Il m'a demandé ce que je pensois du mémoire de mon frère.

«Je vous ai déjà observé, monsieur, lui ai-je répondu, que je n'étois pas son juge.—Vous voyez avec combien peu de respect il me traite.—Il a tort: quand on est assez malheureux pour plaider contre son père, il ne faut pas oublier les égards qu'on lui doit; entre ennemis même, il y a un droit des gens.—Rien n'est sacré pour lui.—Ah! monsieur, vous n'avez donc pas lu le tableau qu'il fait des malheurs de ma mère; le cœur le plus sensible a pu seul le tracer.—Dites le désir de me faire passer dans le monde pour son bourreau. Je lui pardonnerois plus volontiers les injures qu'il me prodigue, que cette partie de son mémoire.
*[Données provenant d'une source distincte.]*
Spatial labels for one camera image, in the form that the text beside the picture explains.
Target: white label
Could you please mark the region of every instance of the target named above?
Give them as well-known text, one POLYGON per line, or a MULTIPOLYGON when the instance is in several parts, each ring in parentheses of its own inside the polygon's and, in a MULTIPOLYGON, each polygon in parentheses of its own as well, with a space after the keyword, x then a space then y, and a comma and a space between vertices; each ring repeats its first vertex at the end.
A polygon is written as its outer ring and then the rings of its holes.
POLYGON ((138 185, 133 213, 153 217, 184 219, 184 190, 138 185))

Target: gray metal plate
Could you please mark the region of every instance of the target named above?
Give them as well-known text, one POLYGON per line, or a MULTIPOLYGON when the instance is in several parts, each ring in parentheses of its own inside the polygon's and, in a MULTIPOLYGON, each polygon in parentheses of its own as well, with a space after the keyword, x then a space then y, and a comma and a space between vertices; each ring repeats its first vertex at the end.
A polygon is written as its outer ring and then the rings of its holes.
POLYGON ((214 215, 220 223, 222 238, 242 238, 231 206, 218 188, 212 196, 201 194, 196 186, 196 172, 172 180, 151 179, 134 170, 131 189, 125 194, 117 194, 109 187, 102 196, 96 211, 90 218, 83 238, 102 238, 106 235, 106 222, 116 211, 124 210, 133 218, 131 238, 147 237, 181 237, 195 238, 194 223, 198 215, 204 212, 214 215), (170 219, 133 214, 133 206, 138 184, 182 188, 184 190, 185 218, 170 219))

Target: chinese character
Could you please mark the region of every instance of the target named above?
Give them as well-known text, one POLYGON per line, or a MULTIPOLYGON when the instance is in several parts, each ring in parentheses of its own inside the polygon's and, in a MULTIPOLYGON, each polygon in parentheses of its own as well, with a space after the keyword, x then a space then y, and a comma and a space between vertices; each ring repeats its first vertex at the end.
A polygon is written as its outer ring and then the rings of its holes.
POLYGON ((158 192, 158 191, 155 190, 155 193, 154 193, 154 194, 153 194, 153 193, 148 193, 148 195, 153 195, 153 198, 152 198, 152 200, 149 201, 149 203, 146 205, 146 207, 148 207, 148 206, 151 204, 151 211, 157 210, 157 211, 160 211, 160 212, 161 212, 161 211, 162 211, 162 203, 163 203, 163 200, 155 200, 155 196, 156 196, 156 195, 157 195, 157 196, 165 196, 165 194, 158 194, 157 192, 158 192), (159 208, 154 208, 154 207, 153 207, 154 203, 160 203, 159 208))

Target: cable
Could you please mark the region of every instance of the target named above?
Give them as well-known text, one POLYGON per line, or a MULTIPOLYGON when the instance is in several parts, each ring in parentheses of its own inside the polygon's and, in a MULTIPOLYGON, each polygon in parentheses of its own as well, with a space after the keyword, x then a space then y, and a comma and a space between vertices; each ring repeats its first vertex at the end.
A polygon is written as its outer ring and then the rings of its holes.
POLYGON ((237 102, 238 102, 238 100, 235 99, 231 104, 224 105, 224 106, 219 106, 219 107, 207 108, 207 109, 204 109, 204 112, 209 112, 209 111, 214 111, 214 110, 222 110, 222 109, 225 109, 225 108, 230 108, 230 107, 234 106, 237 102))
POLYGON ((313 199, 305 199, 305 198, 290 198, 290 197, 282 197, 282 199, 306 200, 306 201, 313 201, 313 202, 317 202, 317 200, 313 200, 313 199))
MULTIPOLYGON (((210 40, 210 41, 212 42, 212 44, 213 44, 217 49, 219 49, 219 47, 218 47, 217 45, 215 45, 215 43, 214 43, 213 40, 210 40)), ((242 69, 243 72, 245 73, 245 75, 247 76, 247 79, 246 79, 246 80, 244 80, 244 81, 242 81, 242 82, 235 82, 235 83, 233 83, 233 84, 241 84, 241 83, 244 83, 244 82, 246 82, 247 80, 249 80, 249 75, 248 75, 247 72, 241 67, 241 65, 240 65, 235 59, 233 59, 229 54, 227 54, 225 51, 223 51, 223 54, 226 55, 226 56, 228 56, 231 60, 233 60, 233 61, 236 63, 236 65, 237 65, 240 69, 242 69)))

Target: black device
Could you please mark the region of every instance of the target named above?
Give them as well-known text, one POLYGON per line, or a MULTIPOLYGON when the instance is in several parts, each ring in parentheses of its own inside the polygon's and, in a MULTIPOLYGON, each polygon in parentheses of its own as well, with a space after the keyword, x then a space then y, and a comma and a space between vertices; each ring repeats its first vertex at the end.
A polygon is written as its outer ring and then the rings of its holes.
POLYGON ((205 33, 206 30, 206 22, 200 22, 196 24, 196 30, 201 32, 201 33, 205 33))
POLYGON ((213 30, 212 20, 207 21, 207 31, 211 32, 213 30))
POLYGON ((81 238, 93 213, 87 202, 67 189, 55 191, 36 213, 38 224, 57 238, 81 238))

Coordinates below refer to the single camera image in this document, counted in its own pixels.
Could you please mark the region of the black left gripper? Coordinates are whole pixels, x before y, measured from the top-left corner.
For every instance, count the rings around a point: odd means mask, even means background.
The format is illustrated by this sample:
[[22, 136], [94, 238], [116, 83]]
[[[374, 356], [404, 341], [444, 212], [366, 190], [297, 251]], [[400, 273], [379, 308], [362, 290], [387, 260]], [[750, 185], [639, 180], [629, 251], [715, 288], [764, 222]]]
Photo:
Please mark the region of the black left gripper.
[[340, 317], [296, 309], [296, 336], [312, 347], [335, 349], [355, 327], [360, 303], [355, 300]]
La vive amitié qu'il se vante d'avoir eue pour votre mère n'est là qu'une accusation indirecte, mais terrible, contre moi.—Pourquoi le supposer, monsieur?—Parce que j'en suis convaincu.—Cependant vous ne pardonneriez pas à mon frère s'il disoit que votre tendresse pour moi, dont votre réponse à son mémoire est remplie, n'est qu'une opposition adroite à la haine que vous avez pour lui.—Adèle, vous servez-vous du nom de votre frère pour m'apprendre votre façon de penser?—Toujours des suppositions, monsieur. Vous êtes bien à plaindre si, dans les discours les plus innocens, vous voyez l'intention de vous accuser.—Votre mère n'a que trop mérité son sort.—Monsieur, lui dis-je en me levant, ne troublons pas ses cendres: vous parlez à sa fille; et si vous m'appreniez à mépriser sa mémoire, vous me dégageriez vous-même du respect que je vous dois.»

Il fit un mouvement pour m'arrêter; mais je précipitai mes pas pour regagner mon appartement. Quel scandale, mon cher Frédéric, que celui d'une famille aussi divisée que la nôtre! l'époux contre l'épouse, le fils contre le père. Non, ce n'est pas là l'idée que je m'étois faite des devoirs, des plaisirs, du bonheur, attachés aux titres les plus respectables de la nature et de la société.

Mon ami, si le sort permet que nous soyons jamais l'un à l'autre, j'espère que nous n'aurons qu'à nous en féliciter: mais si l'amour et l'estime cessoient de nous unir, cachons-le bien à tout le monde; cachons le sur-tout à nos enfans: la division de leurs parens est l'arrêt de leur perte.

M. Durmer (c'est toujours avec plaisir que je le cite) prétendoit que dans un pays où il y avoit des mœurs, on ne devoit pas permettre le divorce; mais qu'il étoit indifférent qu'il fût ou non permis chez un peuple corrompu, parce qu'où règne la corruption, il n'y a réellement, disoit-il, ni mariage, ni famille. Tout ce que je vois depuis que le malheur m'a lancée dans le grand monde, me prouve combien il avoit raison.

Bon jour, mon cher Frédéric; ne m'en voulez pas d'être triste: je croirois que vous n'êtes plus content d'être aimé de votre Adèle.


[CHAPITRE XXXV.]

adèle à frédéric.

Et vous aussi, mon ami, vous me donnez du chagrin. Quoi! vous êtes jaloux! Et bon dieu! de qui pourriez-vous l'être? N'oubliez pas que si la plupart des femmes regardent la jalousie comme une preuve d'amour, moi je l'envisage comme une injure.